Doch dazu braucht es eine MLS und dieser Aufwand, der hier getrieben wird, ist ja auch nicht gerade klein...!

Klangrausch

Und dann erscheint Rebecca Pidgeons Stimme (Chesky SACD329) wie aus dem Nichts. So gross habe ich diese Stimme noch nie gehört und meine bisherigen Erfahrungen mit grossen Line Source Systemen werden hier ganz klar bestätigt.

Allerdings ist die scheinbare Grösse von der Abhör-Lautstärke abhängig. Wird der Volumeregler auch nur ein bisschen zu weit aufgedreht, erscheint die Stimme geradezu riesig. Bei geringerer, oder besser gesagt „natürlicher“ Lautstärke ist der „Verdimensionierungs-Effekt“ weitaus kleiner. Doch besteht bei einem derartigen System die ganz grosse Versuchung, die Lautstärke drastisch zu erhöhen, um voll und ganz im Klangrausch aufzugehen.

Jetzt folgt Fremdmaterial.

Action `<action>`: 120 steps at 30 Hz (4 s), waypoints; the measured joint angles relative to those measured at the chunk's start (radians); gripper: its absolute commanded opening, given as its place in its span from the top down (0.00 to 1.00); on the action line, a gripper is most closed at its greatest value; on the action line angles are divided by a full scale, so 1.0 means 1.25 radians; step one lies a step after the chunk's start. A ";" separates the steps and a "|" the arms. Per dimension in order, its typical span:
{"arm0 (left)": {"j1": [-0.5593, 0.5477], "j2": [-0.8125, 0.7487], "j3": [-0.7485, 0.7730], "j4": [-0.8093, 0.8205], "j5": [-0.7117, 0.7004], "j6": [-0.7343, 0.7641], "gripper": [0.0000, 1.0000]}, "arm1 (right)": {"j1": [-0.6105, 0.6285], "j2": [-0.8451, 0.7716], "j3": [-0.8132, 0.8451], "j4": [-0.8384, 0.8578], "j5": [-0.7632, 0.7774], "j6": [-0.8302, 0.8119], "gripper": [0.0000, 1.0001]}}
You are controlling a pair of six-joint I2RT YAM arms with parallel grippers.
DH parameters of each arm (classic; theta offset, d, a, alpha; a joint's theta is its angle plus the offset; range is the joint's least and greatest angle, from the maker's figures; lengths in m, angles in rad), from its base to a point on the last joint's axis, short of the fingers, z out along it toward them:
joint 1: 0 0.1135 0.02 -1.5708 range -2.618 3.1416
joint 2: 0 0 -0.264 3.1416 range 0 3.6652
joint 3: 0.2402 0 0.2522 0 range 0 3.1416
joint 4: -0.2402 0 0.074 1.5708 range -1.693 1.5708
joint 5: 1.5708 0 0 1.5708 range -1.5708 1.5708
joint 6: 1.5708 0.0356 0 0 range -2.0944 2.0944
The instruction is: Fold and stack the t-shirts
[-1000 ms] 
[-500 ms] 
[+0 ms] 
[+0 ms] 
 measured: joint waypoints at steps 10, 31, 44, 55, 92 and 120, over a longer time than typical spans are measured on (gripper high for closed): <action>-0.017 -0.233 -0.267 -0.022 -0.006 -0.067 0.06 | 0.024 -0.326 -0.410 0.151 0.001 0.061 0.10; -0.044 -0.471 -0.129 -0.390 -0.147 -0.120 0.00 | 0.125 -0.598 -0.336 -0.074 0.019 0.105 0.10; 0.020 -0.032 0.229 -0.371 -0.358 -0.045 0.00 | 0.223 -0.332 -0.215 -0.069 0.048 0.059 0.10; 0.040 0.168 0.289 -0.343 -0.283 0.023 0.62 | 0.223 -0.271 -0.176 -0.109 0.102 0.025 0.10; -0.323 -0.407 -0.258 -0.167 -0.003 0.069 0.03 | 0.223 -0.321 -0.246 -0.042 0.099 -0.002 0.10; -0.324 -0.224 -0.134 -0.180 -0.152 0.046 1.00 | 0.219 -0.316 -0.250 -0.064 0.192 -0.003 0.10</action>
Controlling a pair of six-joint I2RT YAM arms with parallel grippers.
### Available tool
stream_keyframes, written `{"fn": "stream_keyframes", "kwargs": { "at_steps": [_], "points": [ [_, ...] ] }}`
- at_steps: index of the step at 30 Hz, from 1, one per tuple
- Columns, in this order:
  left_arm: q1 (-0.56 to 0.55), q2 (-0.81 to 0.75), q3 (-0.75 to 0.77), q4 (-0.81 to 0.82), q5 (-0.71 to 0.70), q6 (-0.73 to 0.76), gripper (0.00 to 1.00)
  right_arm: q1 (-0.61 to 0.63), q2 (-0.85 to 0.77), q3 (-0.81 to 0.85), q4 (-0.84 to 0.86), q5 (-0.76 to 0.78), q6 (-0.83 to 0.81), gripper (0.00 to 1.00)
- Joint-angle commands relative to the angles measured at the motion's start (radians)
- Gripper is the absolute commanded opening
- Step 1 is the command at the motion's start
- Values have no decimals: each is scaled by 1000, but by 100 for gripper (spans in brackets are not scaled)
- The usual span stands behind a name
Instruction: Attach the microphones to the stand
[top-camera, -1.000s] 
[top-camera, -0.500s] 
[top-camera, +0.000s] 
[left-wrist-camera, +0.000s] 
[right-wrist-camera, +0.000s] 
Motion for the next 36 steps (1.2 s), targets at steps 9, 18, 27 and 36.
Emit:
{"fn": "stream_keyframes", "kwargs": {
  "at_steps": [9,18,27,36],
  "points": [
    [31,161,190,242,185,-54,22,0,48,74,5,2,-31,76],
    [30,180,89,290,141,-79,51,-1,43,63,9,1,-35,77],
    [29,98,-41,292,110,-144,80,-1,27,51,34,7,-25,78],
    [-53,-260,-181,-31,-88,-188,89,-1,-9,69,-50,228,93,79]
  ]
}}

Die Stimme an und für sich klingt wunderschön, extrem sauber und doch charaktervoll. Keine Rauheiten trüben hier das Vergnügen und auch die Zischlaute wirken trotz ihrer hervorragenden Zeichnung angenehm.

Dynamik und Pegel

Nach diesen feinen, eher zarten Klängen geht's zu rockigen Sounds. Und hier zeigt sich der riesige Unterschieds zu grossen Line Source Systemen, die auf elektrostatische Art und Weise funktionieren. Die grosse Anzahl an dynamischen und Bändchen-Chassis liefert hier eine mitreissende Dynamik-Orgie. Wohlgemerkt: Dynamik– nicht Pegel-Orgie.

Pegelstark ist die MLS zwar auch, aber was am meisten beeindruckt, ist die Spritzigkeit, die Vitalität, die Impulsfestigkeit und die Schnellheit, mit der gerade perkussive Instrumente wiedergegeben werden.

Bei David Sanbornes Tequila (Verve, SACD) mit den abgrundtiefen Kontra-C-Passagen ist kein Pegelabfall nach unten zu hören. Mit vollem Druck kommt der Tiefstbass, und das erst noch lupenrein. Wie hier das Bass-System ganz unten noch eine ganze Oktave dransetzt, ist gerade für einen aktiven Bass-Spieler ein Erlebnis.

Aber es ist nicht nur der Bass, der überzeugt. Über den gesamten Frequenzbereich hat die MLS die Band voll im Griff und liefert Klänge, die einem vom Hocker reissen, zumal auch Sanbornes Tenor-Sax nicht grell und eng - wie auf so vielen Systemen - nervt, sondern locker und dennoch ultravital vor sich hinröhrt.

Die Frage ganz am Schluss

Es vergeht noch einige Zeit, bis diese erste Hörsession zu Ende geht. Zum Schluss stellt sich mir die Frage: Habe ich in meiner ganzen Karriere als Audio-Journalist jemals etwas besseres gehört? Doch lassen wir die Zeit und nicht auch zuletzt die Piega-Leute noch etwas an der Optik des MLS arbeiten und warten, bis die MLS im September 2013 ganz offiziell der Öffentlichkeit vorgestellt wird.